Re:Comeback? (Score:4, Interesting)
My thinking, however, is that the same is true today and for all of the top 100 supercomputers in the world. That is to say, each one of those machines is a custom hardware installation, and my educated guess is that software still isn't the driving force in the supercomputing market. Rather, algorithms are the driving force. The supercomputer market is geared towards people who want to very specific tasks, very acurately, and very fast. Example applications might be calculating fourier transforms (spectroscopic analysis), mendelbrot sets (weather simulations), prime numbers (cryptography), and statistical derivatives (markets). Any of these types of applications could feasibly require only a few thousand lines of code... At the same time, however, any of these applications are fully capable of utilizing as much hardware resources as you have available...
The problem is the magnitude at which these few lines of code need to be repeated. Furthermore, each of these types of algorithms can give qualitatively different and more robust results at each order of magnitude increase in speed... thereby creating a driving market force for upgrades.... We have a computer that can predict the weather 48 hours from now? Well, give us a computer that's 10 times as powerful, and we'll predict it 56 hours from now... Give us one 100 times more powerfull, and we'll predict the weather 62 hours from now, and so on, and so on... The point I'm trying to make is that the software isn't the driving force behind these supercomputers... the algorithms are... and the optimized hardware is what the organizations are paying hard cash for, in order to calculate those algorithms fastest.

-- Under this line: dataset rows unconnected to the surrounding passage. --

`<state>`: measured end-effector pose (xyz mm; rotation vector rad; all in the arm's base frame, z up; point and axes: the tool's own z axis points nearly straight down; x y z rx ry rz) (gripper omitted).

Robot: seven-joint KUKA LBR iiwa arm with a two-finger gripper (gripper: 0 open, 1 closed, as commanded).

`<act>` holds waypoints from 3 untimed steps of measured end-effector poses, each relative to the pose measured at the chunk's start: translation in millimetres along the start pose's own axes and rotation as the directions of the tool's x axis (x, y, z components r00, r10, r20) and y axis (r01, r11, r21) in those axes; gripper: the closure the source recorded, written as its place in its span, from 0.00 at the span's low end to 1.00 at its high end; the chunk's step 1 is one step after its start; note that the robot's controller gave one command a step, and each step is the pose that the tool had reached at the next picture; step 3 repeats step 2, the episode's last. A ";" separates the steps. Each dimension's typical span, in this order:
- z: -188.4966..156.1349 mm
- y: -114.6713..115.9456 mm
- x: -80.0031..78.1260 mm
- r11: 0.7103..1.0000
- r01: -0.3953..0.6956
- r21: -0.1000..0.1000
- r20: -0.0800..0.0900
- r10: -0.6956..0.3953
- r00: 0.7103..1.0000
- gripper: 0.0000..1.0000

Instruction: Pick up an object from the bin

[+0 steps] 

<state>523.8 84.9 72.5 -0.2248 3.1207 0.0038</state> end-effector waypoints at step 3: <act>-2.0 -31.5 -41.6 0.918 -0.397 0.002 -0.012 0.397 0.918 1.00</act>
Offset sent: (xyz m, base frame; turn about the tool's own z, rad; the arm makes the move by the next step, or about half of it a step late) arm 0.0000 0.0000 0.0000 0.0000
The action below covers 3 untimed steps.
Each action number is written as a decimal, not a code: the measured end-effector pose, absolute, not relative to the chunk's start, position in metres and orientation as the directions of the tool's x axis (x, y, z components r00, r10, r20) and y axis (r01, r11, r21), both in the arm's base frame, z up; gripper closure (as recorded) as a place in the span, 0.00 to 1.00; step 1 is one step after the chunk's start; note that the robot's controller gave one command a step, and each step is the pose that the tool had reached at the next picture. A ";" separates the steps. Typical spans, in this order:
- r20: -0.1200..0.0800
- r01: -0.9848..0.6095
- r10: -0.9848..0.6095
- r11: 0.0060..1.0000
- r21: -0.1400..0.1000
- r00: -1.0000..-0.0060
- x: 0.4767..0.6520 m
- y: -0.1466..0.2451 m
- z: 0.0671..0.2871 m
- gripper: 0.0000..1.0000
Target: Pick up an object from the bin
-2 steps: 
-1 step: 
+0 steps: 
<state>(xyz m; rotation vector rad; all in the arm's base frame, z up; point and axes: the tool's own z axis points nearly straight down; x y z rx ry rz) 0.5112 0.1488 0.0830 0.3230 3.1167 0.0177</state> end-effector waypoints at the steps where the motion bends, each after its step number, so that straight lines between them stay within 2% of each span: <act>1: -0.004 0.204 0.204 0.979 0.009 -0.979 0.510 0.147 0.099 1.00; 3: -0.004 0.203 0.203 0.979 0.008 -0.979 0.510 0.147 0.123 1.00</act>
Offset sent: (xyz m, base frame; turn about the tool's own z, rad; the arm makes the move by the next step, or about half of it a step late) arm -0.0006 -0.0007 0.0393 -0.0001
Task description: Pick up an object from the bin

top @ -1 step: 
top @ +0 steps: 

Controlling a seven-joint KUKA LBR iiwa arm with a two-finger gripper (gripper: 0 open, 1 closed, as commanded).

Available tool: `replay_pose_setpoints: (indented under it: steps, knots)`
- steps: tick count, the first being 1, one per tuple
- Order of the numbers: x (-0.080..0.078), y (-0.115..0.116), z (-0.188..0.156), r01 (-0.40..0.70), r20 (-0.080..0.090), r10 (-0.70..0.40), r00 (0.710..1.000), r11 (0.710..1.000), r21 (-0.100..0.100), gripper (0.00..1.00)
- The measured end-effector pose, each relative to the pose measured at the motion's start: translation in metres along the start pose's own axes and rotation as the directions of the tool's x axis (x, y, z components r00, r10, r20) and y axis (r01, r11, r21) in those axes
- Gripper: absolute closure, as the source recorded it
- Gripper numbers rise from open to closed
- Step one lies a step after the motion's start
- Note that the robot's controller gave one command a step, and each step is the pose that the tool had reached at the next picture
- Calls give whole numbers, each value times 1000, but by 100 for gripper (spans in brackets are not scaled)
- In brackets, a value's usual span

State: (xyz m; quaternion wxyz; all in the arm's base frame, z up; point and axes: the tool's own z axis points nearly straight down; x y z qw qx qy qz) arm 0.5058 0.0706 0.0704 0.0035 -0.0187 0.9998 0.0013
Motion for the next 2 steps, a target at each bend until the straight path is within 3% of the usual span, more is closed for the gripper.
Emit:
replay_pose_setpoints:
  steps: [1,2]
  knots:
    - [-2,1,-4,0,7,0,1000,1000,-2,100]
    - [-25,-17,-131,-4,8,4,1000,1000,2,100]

Remember, we're talking about supercomputers here... we're certainly not talking about super-electronic-typewriters, super-spreadsheet-applications, super-databases, super-webservers, super-videoeditors, etc. etc. Nor are we necessarily talking about super-von-neuman machines, super-turring-machines, or super-mainframes. We're talking about supercomputing and the Cray corporation... the company historically responsible for building the machines which simluated the weather and nuclear explosions for many years... I suspect that there are not many end users of such machines and that user interface software is kept at a minimum...
But, I'm not a physics or computer science major, so what do I know... That, and I'm beginning to ramble... just my $0.02 worth...
Re:Comeback? (Score:5, Insightful)
Yes and no. The problem is that a cray box has to cover the whole R&D cost for an entire system. When IBM sells you an SP2 most of the R&D is spread across their much higher volume business lines. Same with an intel based cluster--the technology specific to the HPC market is basically the interconnect, and the rest is subsidized by video game players. There's also the compiler cost (you don't sell many fortran compilers outside the scientific market) but the salaries for a few compiler writers is much lower than the cost of desiging a cutting-edge cpu from scratch.
That's always true. The question is whether they can use the resources efficiently, and whether the cost/op is competetive. You're right about the algorithms being the driving force, but I'd argue that it is unusual for an algorithm that's optimized for one architecture to run optimally if you move it a radically different architecture. People can spend years trying to squeeze a couple more percent out of their code, and they don't want to start from scratch unless there's a very good reason. Then there's the problem that researchers tend to not work in a bubble. Even if you can afford to buy the most expensive machine on the block you might end up shooting yourself in the foot if nobody else in your field can collaborate with you.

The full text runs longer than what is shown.